Spouses have legal standing to make decisions if a partner becomes incapacitated.  But if you’re single, you’ll need to designate someone as power of attorney for your finances and health.  You can use a sibling or other relative but consider geography.  If you don’t have family living nearby, a close friend or even your lawyer might be a better choice.

Pay extra attention to your will and beneficiary designations.  Married couples enjoy some spousal inheritance rights which don’t apply to singles.  Consider the estate tax implications for the assets you want to pass on to your heirs.

7.  Nurture your network

Having friends and relatives who care about you will not only increase your enjoyment during your retirement years, they can help you out if you have a medical or other emergencies.

You can band together to share resources which can help reduce your living expenses.  You might even decide to have a roommate or rent out a portion of your home.

Single women face additional challenges

Unless you had long-term employment in those sectors with high defined benefit pension coverage (education, health, public administration), when it comes to retirement planning, most women start out at a disadvantage.  The earnings gap creates inequalities in everything from pension and CPP payments to RRSP balances.

Women are more likely to take time out from the workforce to care for children or parents.  They also live an average of five years longer than men.

This means they’ve got to stretch fewer dollars over a longer period of time.
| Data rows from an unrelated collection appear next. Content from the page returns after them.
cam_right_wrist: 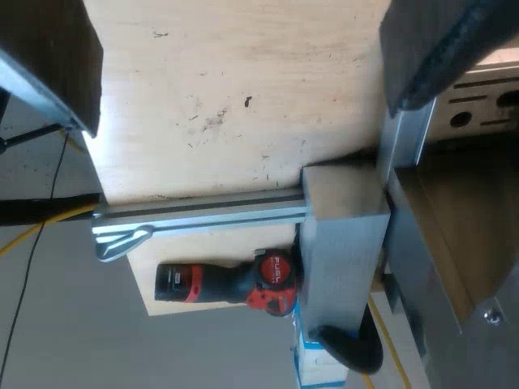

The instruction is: Place mug into machine

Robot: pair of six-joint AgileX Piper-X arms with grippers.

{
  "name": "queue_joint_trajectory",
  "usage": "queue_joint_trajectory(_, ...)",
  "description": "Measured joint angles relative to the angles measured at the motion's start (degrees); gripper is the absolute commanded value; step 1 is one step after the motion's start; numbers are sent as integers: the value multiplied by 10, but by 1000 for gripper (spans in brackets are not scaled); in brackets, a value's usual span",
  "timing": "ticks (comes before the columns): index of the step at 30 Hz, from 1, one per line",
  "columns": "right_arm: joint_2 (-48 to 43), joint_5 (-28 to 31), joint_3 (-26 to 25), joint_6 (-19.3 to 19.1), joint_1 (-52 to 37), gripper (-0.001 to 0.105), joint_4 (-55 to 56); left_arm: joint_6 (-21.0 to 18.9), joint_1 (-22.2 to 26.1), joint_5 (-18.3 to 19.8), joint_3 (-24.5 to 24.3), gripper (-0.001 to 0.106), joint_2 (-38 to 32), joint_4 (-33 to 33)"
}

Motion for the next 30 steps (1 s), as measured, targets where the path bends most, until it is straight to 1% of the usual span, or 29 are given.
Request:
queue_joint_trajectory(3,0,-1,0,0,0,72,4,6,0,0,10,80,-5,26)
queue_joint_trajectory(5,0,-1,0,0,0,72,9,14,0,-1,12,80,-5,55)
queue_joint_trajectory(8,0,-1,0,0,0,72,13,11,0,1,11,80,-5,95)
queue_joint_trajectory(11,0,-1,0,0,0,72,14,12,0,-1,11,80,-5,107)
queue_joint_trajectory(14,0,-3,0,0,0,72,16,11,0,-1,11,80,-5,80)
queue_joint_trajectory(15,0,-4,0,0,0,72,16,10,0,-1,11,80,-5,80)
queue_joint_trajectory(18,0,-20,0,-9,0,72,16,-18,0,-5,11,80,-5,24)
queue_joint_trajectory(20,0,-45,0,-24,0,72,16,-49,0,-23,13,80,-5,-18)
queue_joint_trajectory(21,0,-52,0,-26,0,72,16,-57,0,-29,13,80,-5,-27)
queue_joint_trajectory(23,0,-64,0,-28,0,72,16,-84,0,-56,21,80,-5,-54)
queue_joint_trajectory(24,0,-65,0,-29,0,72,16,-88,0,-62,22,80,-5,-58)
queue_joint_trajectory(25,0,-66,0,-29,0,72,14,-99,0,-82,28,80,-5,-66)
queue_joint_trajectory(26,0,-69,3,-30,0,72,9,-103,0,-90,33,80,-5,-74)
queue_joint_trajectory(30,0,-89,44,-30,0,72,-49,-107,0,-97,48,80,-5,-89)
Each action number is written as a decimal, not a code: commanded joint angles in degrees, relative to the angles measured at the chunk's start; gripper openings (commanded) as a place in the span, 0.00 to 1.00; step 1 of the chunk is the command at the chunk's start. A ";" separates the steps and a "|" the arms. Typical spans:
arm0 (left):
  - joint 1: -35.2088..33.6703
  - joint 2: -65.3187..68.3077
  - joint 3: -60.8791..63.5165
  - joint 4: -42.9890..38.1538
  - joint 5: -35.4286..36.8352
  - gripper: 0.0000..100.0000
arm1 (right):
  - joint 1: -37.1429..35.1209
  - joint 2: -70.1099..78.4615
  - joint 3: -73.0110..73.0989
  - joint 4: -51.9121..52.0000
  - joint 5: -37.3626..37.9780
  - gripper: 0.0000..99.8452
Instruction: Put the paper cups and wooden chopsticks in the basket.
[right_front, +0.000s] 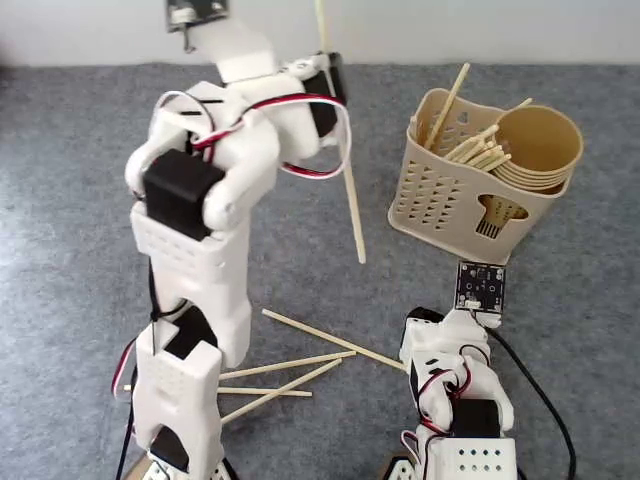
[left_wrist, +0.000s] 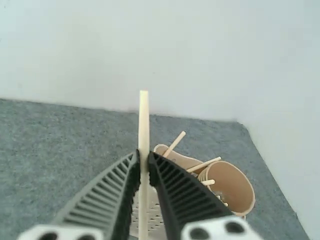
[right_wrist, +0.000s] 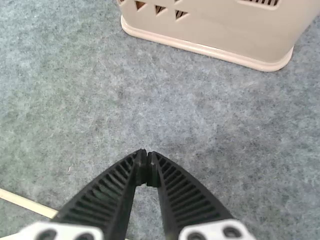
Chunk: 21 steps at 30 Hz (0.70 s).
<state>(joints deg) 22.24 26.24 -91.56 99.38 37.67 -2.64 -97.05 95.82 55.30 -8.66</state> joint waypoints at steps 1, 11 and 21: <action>-0.70 -3.87 -4.35 1.32 -3.43 0.01 | 0.40 -1.27 0.70 0.31 0.00 0.01; -0.70 -9.67 -4.26 1.41 -5.80 0.01 | 0.40 -1.27 0.70 0.31 0.00 0.01; -0.62 -21.80 -4.18 1.41 -5.98 0.01 | 0.40 -1.27 0.70 0.31 0.00 0.01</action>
Adding a few more years to your working career and delaying CPP payments can provide additional income for a more comfortable retirement.

The bottom line

Retirement planning doesn’t have to be harder if you’re single.  You have full control over your finances and future after all.  But, because singles run a bigger financial risk, careful planning is a necessity.

You may want to seek advice from a trusted professional.  A financial planner can assess your overall personal situation, act as a sounding board, and give you tailor-made recommendations.